Нью— Йорк меня не испортил. Он и привлек меня именно потому, что я уже была испорчена. В шесть лет мои сексуальные горизонты были уже раздвинуты до предела -собственным папой, который никогда не сдерживал свои фантазии, природные побуждения и криминальные наклонности. Каков папочка, такова и дочка. Яблочко от яблони… Годам к тринадцати я уже все перепробовала: мескалин, THC, травку, кислоту, метаквалон, туинал, валиум и фенциклидин. У меня уже был большой опыт в области карманного и магазинного воровства, а так же уличной проституции. Нью-Йорк был огромной кондитерской, мясным рынком, дурдомом, сценой. Среди пяти миллионов джанки, торчков, алкоголиков, бедных художников, интриганов, мечтателей и ничего не подозревающих жертв — в Нью-Йорке я обрела желанную анонимность. Игровая площадка для дьявола.

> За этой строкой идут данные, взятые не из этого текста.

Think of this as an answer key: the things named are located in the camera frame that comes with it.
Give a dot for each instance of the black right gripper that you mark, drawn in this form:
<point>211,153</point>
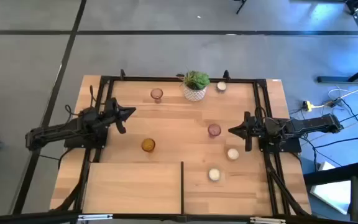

Сижу на асфальте у входа в какой-то занюханный клуб в Нижнем Манхэттене. Малость под кайфом, но еще не в кондиции. В кармане — жетон и два бакса. Ключи и помада. Так и живу с хиппарями в «Челси» на птичьих правах. Ищу хоть какой-нибудь выход. Ни хрена пока не получается. Подъезжает такси, фары притушены. Выходит водила, встает надо мной. Говорит: «Залезай…» Я говорю: нет бабок. Он говорит, денег не надо.